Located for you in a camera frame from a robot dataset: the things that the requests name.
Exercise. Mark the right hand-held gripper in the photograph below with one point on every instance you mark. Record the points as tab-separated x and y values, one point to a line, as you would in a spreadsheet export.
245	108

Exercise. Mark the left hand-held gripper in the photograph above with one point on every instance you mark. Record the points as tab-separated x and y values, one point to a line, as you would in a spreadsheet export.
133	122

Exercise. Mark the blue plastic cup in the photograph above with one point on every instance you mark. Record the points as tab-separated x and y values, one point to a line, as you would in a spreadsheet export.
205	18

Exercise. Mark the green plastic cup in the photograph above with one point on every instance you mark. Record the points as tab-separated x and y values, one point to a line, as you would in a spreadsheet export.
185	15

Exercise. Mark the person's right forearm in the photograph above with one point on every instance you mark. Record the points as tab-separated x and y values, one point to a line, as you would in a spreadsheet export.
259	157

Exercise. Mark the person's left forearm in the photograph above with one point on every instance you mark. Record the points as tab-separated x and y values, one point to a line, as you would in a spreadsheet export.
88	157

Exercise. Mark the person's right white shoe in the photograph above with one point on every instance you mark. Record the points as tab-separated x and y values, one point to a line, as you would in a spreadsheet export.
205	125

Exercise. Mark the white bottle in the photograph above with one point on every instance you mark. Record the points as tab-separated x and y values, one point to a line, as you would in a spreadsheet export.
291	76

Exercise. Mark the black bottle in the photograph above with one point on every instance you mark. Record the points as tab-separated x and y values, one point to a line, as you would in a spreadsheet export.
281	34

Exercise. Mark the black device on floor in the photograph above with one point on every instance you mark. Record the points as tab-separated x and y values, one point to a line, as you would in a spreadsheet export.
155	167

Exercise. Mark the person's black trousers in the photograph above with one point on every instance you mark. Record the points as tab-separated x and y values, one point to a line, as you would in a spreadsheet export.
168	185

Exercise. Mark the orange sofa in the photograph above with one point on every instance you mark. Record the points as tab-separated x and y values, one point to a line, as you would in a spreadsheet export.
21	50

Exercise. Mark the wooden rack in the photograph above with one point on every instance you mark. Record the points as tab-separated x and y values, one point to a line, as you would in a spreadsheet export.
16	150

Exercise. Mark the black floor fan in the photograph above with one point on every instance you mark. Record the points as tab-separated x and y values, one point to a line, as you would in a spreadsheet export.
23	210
────
Exercise prompt
Set down every entry exactly as it appears.

Task answer
Located for you in a camera frame from a robot dataset: the things that the requests name.
Exercise. Mark the right hand-held gripper in the photograph below with one point on every instance you mark. Record the points as tab-separated x and y values, one point to a line, as you would in a spreadsheet export.
245	108

Exercise. Mark the left hand-held gripper in the photograph above with one point on every instance you mark. Record the points as tab-separated x and y values, one point to a line, as you would in a spreadsheet export.
133	122

Exercise. Mark the blue plastic cup in the photograph above with one point on every instance you mark. Record the points as tab-separated x and y values, one point to a line, as you would in a spreadsheet export.
205	18

Exercise. Mark the green plastic cup in the photograph above with one point on every instance you mark. Record the points as tab-separated x and y values, one point to a line, as you would in a spreadsheet export.
185	15

Exercise. Mark the person's right forearm in the photograph above with one point on every instance you mark. Record the points as tab-separated x and y values, one point to a line, as you would in a spreadsheet export.
259	157

Exercise. Mark the person's left forearm in the photograph above with one point on every instance you mark. Record the points as tab-separated x and y values, one point to a line, as you would in a spreadsheet export.
88	157

Exercise. Mark the person's right white shoe in the photograph above with one point on every instance you mark. Record the points as tab-separated x and y values, one point to a line, as you would in a spreadsheet export.
205	125

Exercise. Mark the white bottle in the photograph above with one point on every instance you mark. Record the points as tab-separated x and y values, one point to a line, as you would in a spreadsheet export.
291	76

Exercise. Mark the black bottle in the photograph above with one point on every instance you mark. Record the points as tab-separated x and y values, one point to a line, as you would in a spreadsheet export.
281	34

Exercise. Mark the black device on floor in the photograph above with one point on every instance you mark. Record the points as tab-separated x and y values, one point to a line, as you would in a spreadsheet export.
155	167

Exercise. Mark the person's black trousers in the photograph above with one point on every instance you mark. Record the points as tab-separated x and y values, one point to a line, as you would in a spreadsheet export.
168	185

Exercise. Mark the orange sofa in the photograph above with one point on every instance you mark. Record the points as tab-separated x and y values, one point to a line, as you would in a spreadsheet export.
21	50

Exercise. Mark the wooden rack in the photograph above with one point on every instance you mark. Record the points as tab-separated x and y values, one point to a line, as you would in a spreadsheet export.
16	150

Exercise. Mark the black floor fan in the photograph above with one point on every instance you mark. Record the points as tab-separated x and y values, one point to a line, as you would in a spreadsheet export.
23	210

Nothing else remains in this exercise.